A big reason that it's harder to run against Bush '04 than against Bush '92 is, paradoxically, the fact that what we're charging Bush '04 with is so appalling: We're saying that he shed U.S. soldiers' blood in an utterly unnecessary war while pulling resources from the fight he should have been fighting -- that he took his eye off the ball and effectively suspended the fight against the mass murderers who should have been our prime target.
People can accept that their president, their commander in chief, their daddy, might be, you know, a bit of a screw-up -- that he might be tooling around cluelessly in a cigarette boat while the economy tanks. It's harder for most people to accept that he might duck into the Situation Room and send soldiers to die in the wrong country.
A crummy economy is frustrating and infuriating but not deeply frightening; in truly frightening times, an awful lot of us just want to believe that the guy in the Oval Office must know what he's doing and must be giving it his best shot.
Bush stumbled through September 11, 12, and 13, 2001, and we all noticed it -- but when he successfully delivered one effective sound bite through a bullhorn at Ground Zero on the Friday after the attacks, he was hailed as the second coming of Churchill; a merely competent speech a week later was praised as soaring and inspirational. Those three days when Rudolph Giuliani seemed like the leader our president should have been are now all but banished from the official narrative of what Bush did after 9/11 -- the official line is that we are grateful for Bush's steady leadership after 9/11. ("Don't you think he handled himself and hit all the right notes after 9/11, showed strength, got us through it, you don't give him credit for that?" --Lesley Stahl to Richard Clarke on 60 Minutes.)
Remember the situation when Kerry was starting to top Bush in the polls: The Madrid bombings hadn't happened yet; Iraq was clearly a quagmire that was continuing to cost lives of Americans and others -- but none of this was truly frightening to stateside Americans. It seemed to Americans that the violence was "over there." Now we have al-Qaeda back in business and scare headlines about possible Hamas attacks on the U.S.

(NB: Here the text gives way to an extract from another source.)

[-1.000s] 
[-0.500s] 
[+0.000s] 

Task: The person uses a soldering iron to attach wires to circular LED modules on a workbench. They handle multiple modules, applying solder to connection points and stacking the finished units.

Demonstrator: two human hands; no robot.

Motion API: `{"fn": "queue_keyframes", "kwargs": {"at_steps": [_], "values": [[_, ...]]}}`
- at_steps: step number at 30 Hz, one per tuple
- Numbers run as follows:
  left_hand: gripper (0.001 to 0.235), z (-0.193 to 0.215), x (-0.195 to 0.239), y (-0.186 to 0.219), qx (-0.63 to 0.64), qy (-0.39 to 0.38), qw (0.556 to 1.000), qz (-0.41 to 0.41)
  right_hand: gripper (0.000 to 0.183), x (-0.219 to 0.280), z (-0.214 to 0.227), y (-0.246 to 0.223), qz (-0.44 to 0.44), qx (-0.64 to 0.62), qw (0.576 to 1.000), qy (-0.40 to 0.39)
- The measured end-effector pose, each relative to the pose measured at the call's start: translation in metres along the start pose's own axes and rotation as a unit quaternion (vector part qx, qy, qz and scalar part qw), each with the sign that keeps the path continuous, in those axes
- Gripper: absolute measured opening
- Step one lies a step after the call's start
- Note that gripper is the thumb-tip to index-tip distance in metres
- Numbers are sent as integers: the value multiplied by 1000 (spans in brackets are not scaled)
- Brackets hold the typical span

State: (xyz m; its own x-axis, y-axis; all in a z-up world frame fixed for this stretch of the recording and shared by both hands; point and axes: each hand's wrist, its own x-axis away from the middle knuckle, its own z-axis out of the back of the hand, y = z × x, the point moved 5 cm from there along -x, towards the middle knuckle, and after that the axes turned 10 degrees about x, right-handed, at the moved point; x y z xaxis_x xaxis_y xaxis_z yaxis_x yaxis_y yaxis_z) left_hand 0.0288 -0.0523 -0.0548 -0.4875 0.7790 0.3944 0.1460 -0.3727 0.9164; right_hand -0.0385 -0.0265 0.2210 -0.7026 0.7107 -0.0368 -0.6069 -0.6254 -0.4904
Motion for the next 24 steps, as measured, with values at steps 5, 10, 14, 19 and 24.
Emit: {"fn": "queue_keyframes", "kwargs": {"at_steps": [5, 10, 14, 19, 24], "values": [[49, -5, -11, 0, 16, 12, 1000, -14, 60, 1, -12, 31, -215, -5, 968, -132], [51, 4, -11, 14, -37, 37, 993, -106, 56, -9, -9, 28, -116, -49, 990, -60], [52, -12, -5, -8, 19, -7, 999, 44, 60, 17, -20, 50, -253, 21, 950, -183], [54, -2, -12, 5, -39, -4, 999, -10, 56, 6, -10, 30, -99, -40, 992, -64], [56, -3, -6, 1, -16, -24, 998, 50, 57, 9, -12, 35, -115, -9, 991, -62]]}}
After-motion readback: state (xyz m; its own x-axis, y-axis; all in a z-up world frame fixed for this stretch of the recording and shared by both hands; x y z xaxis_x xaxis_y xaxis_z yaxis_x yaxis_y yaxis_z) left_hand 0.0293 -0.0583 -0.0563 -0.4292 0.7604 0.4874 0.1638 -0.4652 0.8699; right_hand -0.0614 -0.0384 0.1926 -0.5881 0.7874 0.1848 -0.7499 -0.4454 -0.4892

Even if we weren't starting to get scared again, Richard Clarke's charges would remind us of the days when we were deeply scared. That's why I don't think Clarke's book and the 60 Minutes interview will lead to much voter disillusionment: Fence-sitting voters just don't want to go there. They don't want to remember their fear and think that the guy with his hand on the tiller didn't know which way to steer the boat. They certainly don't want to think that now, when they're getting scared again. They'd prefer any other version of the story.
If America is actively frightened on election day 2004, I think Bush wins. The more frightened Amertica is, the bigger his margin of victory. Unless there's an unambiguous smoking gun tying the administration directly to whatever is making America afraid, I don't think Bush's failings and shortcomings will matter -- most Americans will cleave to him if they're afraid. We aren't the Spanish.
I hope the Kerry campaign proves me wrong. I'm afraid it will need to -- I expect at least an orange alert, if not war drums (Syria! Iran!), come October and November. And if terrorists do strike, bizarre as it may seem, I think Bush wins in a landslide.